▶ **WHAT THE TASK REQUIRES**: Return the data that follows exactly. Include every line.
+===+
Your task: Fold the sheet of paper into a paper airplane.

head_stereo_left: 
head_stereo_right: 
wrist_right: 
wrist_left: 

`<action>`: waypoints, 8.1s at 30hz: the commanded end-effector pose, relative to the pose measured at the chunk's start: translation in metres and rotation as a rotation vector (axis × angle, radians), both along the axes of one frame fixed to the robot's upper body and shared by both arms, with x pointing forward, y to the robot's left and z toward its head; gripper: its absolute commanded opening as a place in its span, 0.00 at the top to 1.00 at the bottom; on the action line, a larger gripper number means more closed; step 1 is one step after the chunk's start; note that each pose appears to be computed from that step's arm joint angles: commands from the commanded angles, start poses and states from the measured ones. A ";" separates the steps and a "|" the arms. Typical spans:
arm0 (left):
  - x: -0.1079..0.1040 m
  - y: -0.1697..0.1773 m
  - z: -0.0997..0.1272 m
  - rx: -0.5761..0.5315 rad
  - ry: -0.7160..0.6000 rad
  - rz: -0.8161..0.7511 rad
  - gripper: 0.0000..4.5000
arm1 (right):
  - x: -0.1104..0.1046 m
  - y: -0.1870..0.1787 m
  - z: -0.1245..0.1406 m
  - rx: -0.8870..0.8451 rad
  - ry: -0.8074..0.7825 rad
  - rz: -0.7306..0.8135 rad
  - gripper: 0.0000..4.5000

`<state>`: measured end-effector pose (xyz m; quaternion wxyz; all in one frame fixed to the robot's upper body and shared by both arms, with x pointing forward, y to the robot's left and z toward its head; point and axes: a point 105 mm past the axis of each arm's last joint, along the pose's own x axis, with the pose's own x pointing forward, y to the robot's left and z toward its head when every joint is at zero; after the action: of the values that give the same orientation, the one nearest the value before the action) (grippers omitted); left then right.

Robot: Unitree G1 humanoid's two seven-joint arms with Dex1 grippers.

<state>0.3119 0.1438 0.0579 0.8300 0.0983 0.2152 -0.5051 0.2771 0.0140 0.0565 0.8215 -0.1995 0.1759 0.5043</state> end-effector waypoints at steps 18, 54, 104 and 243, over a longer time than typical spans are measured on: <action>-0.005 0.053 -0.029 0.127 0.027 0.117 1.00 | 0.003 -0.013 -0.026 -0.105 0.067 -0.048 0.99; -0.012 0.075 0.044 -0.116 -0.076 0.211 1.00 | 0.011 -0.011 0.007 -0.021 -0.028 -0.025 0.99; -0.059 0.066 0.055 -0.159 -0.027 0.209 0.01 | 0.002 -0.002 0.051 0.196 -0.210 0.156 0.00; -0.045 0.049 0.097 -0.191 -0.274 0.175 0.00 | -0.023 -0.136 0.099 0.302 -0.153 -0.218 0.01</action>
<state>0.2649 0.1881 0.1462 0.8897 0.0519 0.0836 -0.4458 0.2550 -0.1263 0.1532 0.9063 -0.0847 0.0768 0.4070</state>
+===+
▶ **RESPONSE AREA**:
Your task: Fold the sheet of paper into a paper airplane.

head_stereo_left: 
head_stereo_right: 
wrist_right: 
wrist_left: 

`<action>`: waypoints, 8.1s at 30hz: the commanded end-effector pose, relative to the pose measured at the chunk's start: translation in metres and rotation as a rotation vector (axis × angle, radians), both along the axes of one frame fixed to the robot's upper body and shared by both arms, with x pointing forward, y to the robot's left and z toward its head; gripper: its absolute commanded opening as a place in its span, 0.00 at the top to 1.00 at the bottom; on the action line, a larger gripper number means more closed; step 1 is one step after the chunk's start; note that each pose appears to be computed from that step's arm joint angles: commands from the commanded angles, start poses and states from the measured ones. A ";" separates the steps and a "|" the arms. Typical spans:
arm0 (left):
  - x: -0.1079..0.1040 m
  - y: -0.1697..0.1773 m
  - z: -0.0997..0.1272 m
  - rx: -0.5761..0.5315 rad
  - ry: -0.7160..0.6000 rad
  - rz: -0.8161..0.7511 rad
  - gripper: 0.0000..4.5000
arm1 (right):
  - x: -0.1104..0.1046 m
  - y: -0.1870..0.1787 m
  - z: -0.1245..0.1406 m
  - rx: -0.8870..0.8451 rad
  - ry: -0.8074..0.7825 rad
  - rz: -0.7306..0.8135 rad
  - gripper: 0.0000..4.5000

`<state>`: measured end-effector pose (xyz m; quaternion wxyz; all in one frame fixed to the robot's upper body and shared by both arms, with x pointing forward, y to the robot's left and z toward its head; point and axes: a point 105 mm past the axis of each arm's last joint, along the pose's own x axis, with the pose's own x pointing forward, y to the robot's left and z toward its head when every joint is at zero; after the action: of the values that give the same orientation, the one nearest the value before the action) (grippers omitted); left then right.

Robot: Unitree G1 humanoid's two seven-joint arms with Dex1 grippers.

<state>0.3119 0.1438 0.0579 0.8300 0.0983 0.2152 -0.5051 0.2771 0.0140 0.0565 0.8215 -0.1995 0.1759 0.5043</state> end-effector waypoints at steps 18, 54, 104 and 243, over a longer time than typical spans are measured on: <action>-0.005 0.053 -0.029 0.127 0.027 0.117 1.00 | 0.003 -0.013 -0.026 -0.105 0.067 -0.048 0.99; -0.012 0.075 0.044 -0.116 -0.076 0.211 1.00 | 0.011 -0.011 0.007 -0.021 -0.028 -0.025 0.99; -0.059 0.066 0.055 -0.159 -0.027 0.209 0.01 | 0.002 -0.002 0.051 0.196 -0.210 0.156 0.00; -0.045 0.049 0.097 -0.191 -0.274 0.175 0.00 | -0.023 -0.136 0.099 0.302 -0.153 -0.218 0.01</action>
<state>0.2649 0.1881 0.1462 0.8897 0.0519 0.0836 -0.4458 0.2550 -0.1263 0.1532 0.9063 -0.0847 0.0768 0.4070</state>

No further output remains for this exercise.